Osservando l'area archeologica da ovest, si osserva un tratto delle fondamenta dei muri longitudinali dell'edificio, ciò che permette di rilevare anche per l'interno la scarsa profondità degli emicicli. Per quanto si può vedere, i materiali impiegati sono pietre poco lavorate e di diversa dimensione e provenienza; prevalgono i ciottoli di lago alternati ad altri conci poco rifiniti e allestiti in spessi strati di malta. Le murature dell'absidiola sud sono composte in maggioranza da ciottoli di lago allestiti in spessa malta con altri conci di diverso materiale, poco lavorati e organizzati in corsi approssimativamente orizzontali raggiungendo l'altezza di poco più di un metro.
Le parti basse delle murature dell'abside centrale non sono diverse da quelle dell'abside sud, almeno per un'altezza pari a quella conservata in quest'absidiola, eccetto per la presenza di una finestrella squadrata; sopra, l'assetto murario cambia e la varietà dei materiali, come la messa in opera, si fa più confusa, con l'inserimento di una cornice rettangolare, in leggero aggetto, a inquadrare una nicchia creata nello spessore del muro.

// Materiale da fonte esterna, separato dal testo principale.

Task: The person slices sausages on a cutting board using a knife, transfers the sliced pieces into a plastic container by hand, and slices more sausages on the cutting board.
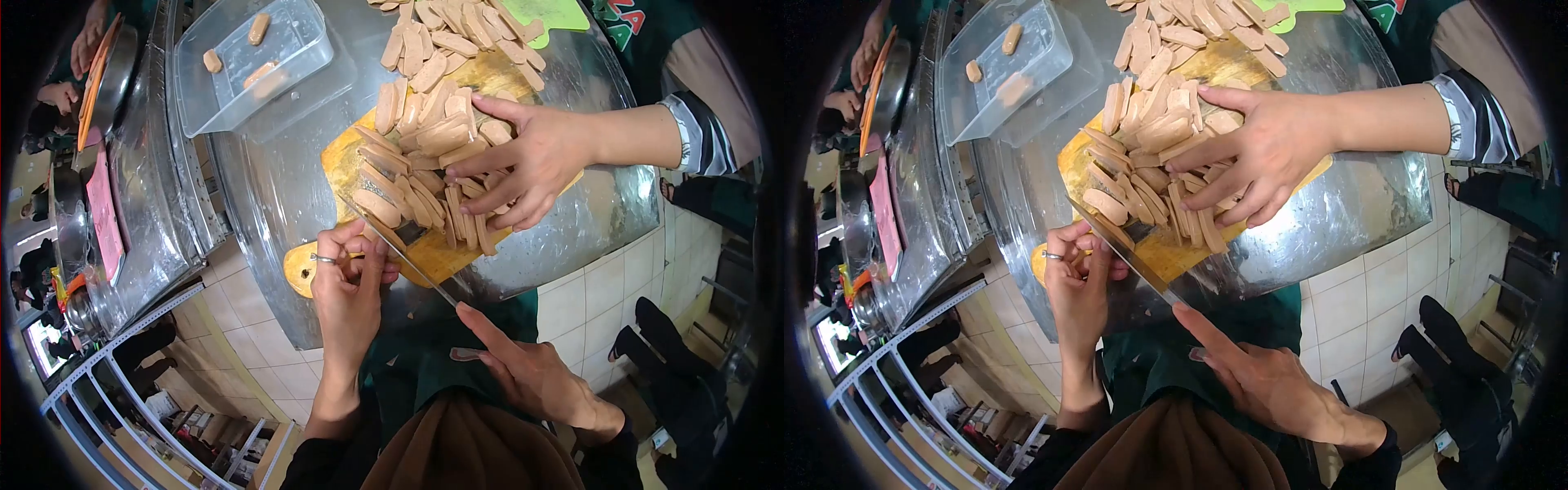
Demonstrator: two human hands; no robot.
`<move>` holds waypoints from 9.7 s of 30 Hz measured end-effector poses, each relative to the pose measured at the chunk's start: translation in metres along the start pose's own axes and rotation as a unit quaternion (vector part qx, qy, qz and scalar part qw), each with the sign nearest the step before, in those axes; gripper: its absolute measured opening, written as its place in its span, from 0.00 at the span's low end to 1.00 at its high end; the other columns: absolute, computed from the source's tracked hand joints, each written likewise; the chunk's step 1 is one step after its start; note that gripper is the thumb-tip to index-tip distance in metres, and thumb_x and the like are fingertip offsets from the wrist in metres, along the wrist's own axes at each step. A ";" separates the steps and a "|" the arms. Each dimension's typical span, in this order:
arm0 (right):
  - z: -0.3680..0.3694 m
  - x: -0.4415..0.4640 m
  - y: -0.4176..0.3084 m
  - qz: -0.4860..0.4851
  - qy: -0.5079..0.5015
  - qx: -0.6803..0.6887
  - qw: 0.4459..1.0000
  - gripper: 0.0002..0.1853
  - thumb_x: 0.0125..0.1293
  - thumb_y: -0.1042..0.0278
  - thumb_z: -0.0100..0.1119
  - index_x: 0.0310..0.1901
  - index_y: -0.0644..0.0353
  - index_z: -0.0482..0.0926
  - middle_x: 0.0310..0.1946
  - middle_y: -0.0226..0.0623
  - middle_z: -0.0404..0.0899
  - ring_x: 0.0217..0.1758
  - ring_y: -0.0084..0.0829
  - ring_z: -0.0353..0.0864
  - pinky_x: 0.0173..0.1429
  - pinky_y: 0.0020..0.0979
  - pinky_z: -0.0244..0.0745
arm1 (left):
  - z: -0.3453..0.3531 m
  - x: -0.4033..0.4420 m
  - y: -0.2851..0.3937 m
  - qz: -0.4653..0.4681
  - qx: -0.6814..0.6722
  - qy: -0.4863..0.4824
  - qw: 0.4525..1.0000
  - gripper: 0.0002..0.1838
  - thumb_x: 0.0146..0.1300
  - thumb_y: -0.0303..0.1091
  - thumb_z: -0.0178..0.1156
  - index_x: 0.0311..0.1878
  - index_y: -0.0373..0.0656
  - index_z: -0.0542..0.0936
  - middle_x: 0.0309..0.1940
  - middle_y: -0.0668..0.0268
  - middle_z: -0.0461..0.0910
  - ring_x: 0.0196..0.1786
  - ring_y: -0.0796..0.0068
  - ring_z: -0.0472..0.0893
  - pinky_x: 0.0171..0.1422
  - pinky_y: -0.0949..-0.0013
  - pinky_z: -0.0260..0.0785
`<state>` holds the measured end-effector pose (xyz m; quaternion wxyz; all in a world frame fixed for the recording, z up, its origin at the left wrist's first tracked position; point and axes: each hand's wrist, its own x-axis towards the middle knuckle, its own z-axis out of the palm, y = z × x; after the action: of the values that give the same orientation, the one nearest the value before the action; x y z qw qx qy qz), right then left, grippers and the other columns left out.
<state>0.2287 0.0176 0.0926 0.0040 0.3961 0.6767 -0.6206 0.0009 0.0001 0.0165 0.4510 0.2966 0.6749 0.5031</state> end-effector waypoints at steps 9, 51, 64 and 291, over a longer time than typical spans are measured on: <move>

L'absidiola nord conserva invece un tratto di intonacatura che ricopre la muratura. In questo tratto di intonaco si conservano tracce di affresco ormai illeggibili. Il tratto murario superiore presenta lo stesso disordine edilizio che caratterizza i tratti alti dell'abside centrale.

Le ragioni dell'abbandono del monastero da parte delle monache possono essere diverse: pestilenze, carestie, invasioni barbariche, comunità eretiche. La fine delle memorie monastiche della penisola giunse nel XV sec. quando S Giulia liquidò tutti i beni sul Lago di Garda, ormai troppo lontani e poco redditizi.